Only the text should come through, so restate the listing exactly and drop its images.
----
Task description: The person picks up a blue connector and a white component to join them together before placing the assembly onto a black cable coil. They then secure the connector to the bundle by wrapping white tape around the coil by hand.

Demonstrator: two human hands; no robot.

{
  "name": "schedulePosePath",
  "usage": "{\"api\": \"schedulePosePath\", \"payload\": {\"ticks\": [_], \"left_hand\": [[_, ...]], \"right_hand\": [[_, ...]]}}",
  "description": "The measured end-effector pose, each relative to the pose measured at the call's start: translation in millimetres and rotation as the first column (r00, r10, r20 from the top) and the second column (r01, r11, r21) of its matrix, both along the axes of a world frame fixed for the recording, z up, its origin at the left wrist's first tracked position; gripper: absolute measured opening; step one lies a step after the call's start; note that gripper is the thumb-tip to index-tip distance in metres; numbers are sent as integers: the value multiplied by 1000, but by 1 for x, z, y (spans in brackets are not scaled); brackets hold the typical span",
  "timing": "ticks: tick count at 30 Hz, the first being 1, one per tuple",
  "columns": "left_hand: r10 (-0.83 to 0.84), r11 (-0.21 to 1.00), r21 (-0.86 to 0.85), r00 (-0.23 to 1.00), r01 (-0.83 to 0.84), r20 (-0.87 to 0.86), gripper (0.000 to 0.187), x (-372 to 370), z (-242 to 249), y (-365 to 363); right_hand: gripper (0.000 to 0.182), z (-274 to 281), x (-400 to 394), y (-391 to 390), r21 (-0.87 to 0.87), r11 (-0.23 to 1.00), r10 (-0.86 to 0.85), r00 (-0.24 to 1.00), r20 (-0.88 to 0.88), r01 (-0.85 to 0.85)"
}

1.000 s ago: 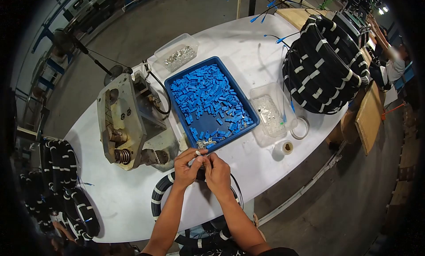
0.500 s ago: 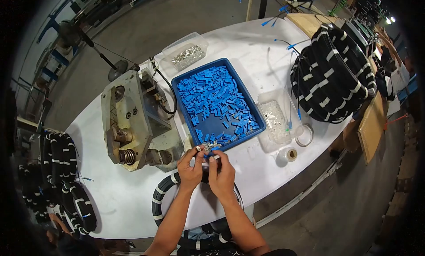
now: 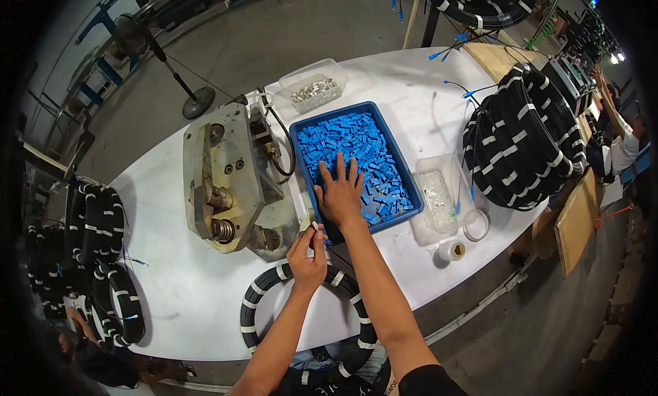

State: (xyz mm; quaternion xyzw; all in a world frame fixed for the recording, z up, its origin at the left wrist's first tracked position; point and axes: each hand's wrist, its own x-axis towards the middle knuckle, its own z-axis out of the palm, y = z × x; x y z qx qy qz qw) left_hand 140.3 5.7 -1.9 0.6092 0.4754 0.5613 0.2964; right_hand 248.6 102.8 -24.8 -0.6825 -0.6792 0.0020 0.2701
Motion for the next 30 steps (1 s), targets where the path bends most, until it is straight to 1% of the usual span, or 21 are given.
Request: {"api": "schedulePosePath", "payload": {"ticks": [1, 2, 3, 5, 6, 7, 9, 10, 11, 13, 14, 18, 20, 24, 26, 27, 29, 30], "left_hand": [[-1, 1000, -1, 1000, 1, 0, 18, 0, 0, 0], [-6, 1000, -8, 1000, 6, -5, 17, -1, 1, 1], [-10, 1000, -16, 1000, 10, -7, 17, 0, 1, 1], [-8, 1000, 2, 1000, 8, 4, 17, 1, -1, 1], [-7, 999, 31, 1000, 7, 9, 16, 1, -2, 2], [-9, 1000, 28, 1000, 9, 10, 16, 1, -1, 3], [-12, 1000, -1, 1000, 12, -20, 16, 0, 4, 2], [-11, 1000, -14, 1000, 11, -7, 15, 1, 6, 2], [-15, 1000, -14, 1000, 15, -7, 15, 2, 4, 3], [-27, 1000, 5, 1000, 27, 8, 14, 2, 2, 4], [-33, 999, 1, 999, 33, -28, 13, 1, 1, 3], [-67, 998, 13, 997, 67, -37, 13, 1, 1, 5], [-58, 998, 4, 998, 59, -31, 13, 2, 2, 5], [-54, 998, 10, 998, 54, -29, 13, 2, 3, 5], [-62, 998, 30, 997, 63, -40, 14, 1, 1, 5], [-58, 998, 33, 997, 60, -43, 14, 1, 0, 6], [-59, 997, 38, 998, 60, -29, 14, 1, -2, 6], [-59, 997, 38, 998, 60, -28, 14, 1, -5, 6]], "right_hand": [[52, -8, 0, 1, -12, 1000, -25, 993, 111, 26], [46, -16, 0, -1, 3, 1000, -23, 991, 128, 23], [46, -13, 0, -5, -2, 1000, -23, 991, 132, 24], [43, -9, 2, -18, -202, 978, 61, 998, 4, -59], [38, -12, 2, -24, -167, 984, 69, 998, 10, -66], [38, -3, 3, -32, -171, 983, 67, 998, 12, -64], [41, 15, 7, -48, -174, 982, 71, 996, -54, -79], [25, 17, 10, -50, -131, 987, 74, 984, -164, -96], [25, 20, 13, -52, -131, 987, 70, 984, -164, -92], [20, 27, 19, -56, -173, 979, 40, 937, -346, -105], [17, 28, 22, -57, -155, 977, 79, 924, -375, -146], [15, 21, 18, -61, -129, 982, 78, 923, -378, -136], [14, 22, 14, -63, -140, 986, 48, 956, -288, -92], [14, 17, 13, -64, -160, 984, 42, 969, -243, -82], [18, 21, 14, -65, -68, 994, 63, 969, -240, -81], [18, 23, 14, -65, -65, 994, 67, 968, -242, -85], [26, 27, 15, -68, 17, 1000, -5, 975, -222, 9], [23, 41, 15, -72, 66, 998, 20, 961, -277, -2]]}}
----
### Exercise result
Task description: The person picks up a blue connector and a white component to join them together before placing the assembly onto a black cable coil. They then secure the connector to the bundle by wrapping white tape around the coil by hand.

Demonstrator: two human hands; no robot.

{
  "name": "schedulePosePath",
  "usage": "{\"api\": \"schedulePosePath\", \"payload\": {\"ticks\": [_], \"left_hand\": [[_, ...]], \"right_hand\": [[_, ...]]}}",
  "description": "The measured end-effector pose, each relative to the pose measured at the call's start: translation in millimetres and rotation as the first column (r00, r10, r20 from the top) and the second column (r01, r11, r21) of its matrix, both along the axes of a world frame fixed for the recording, z up, its origin at the left wrist's first tracked position; gripper: absolute measured opening; step one lies a step after the call's start; note that gripper is the thumb-tip to index-tip distance in metres; numbers are sent as integers: the value multiplied by 1000, but by 1 for x, z, y (spans in brackets are not scaled); brackets hold the typical span",
  "timing": "ticks: tick count at 30 Hz, the first being 1, one per tuple",
  "columns": "left_hand: r10 (-0.83 to 0.84), r11 (-0.21 to 1.00), r21 (-0.86 to 0.85), r00 (-0.23 to 1.00), r01 (-0.83 to 0.84), r20 (-0.87 to 0.86), gripper (0.000 to 0.187), x (-372 to 370), z (-242 to 249), y (-365 to 363); right_hand: gripper (0.000 to 0.182), z (-274 to 281), x (-400 to 394), y (-391 to 390), r21 (-0.87 to 0.87), r11 (-0.23 to 1.00), r10 (-0.86 to 0.85), r00 (-0.24 to 1.00), r20 (-0.88 to 0.88), r01 (-0.85 to 0.85)"
}

1.000 s ago: 
0.500 s ago: 
now: 

State: (xyz mm; quaternion xyzw; all in a world frame fixed for the recording, z up, its origin at the left wrist's first tracked position; point and axes: each hand's wrist, its own x-axis towards the middle knuckle, its own z-axis out of the palm, y = z × x; x y z qx qy qz qw) left_hand 140.3 5.7 -1.9 0.6092 0.4754 0.5613 0.2964; right_hand 248.6 102.8 -24.8 -0.6825 -0.6792 0.0020 0.2701
Motion for the next 30 steps (1 s), targets where the path bends most, until it is straight to 1% of the usual span, or 21 are given.
Request: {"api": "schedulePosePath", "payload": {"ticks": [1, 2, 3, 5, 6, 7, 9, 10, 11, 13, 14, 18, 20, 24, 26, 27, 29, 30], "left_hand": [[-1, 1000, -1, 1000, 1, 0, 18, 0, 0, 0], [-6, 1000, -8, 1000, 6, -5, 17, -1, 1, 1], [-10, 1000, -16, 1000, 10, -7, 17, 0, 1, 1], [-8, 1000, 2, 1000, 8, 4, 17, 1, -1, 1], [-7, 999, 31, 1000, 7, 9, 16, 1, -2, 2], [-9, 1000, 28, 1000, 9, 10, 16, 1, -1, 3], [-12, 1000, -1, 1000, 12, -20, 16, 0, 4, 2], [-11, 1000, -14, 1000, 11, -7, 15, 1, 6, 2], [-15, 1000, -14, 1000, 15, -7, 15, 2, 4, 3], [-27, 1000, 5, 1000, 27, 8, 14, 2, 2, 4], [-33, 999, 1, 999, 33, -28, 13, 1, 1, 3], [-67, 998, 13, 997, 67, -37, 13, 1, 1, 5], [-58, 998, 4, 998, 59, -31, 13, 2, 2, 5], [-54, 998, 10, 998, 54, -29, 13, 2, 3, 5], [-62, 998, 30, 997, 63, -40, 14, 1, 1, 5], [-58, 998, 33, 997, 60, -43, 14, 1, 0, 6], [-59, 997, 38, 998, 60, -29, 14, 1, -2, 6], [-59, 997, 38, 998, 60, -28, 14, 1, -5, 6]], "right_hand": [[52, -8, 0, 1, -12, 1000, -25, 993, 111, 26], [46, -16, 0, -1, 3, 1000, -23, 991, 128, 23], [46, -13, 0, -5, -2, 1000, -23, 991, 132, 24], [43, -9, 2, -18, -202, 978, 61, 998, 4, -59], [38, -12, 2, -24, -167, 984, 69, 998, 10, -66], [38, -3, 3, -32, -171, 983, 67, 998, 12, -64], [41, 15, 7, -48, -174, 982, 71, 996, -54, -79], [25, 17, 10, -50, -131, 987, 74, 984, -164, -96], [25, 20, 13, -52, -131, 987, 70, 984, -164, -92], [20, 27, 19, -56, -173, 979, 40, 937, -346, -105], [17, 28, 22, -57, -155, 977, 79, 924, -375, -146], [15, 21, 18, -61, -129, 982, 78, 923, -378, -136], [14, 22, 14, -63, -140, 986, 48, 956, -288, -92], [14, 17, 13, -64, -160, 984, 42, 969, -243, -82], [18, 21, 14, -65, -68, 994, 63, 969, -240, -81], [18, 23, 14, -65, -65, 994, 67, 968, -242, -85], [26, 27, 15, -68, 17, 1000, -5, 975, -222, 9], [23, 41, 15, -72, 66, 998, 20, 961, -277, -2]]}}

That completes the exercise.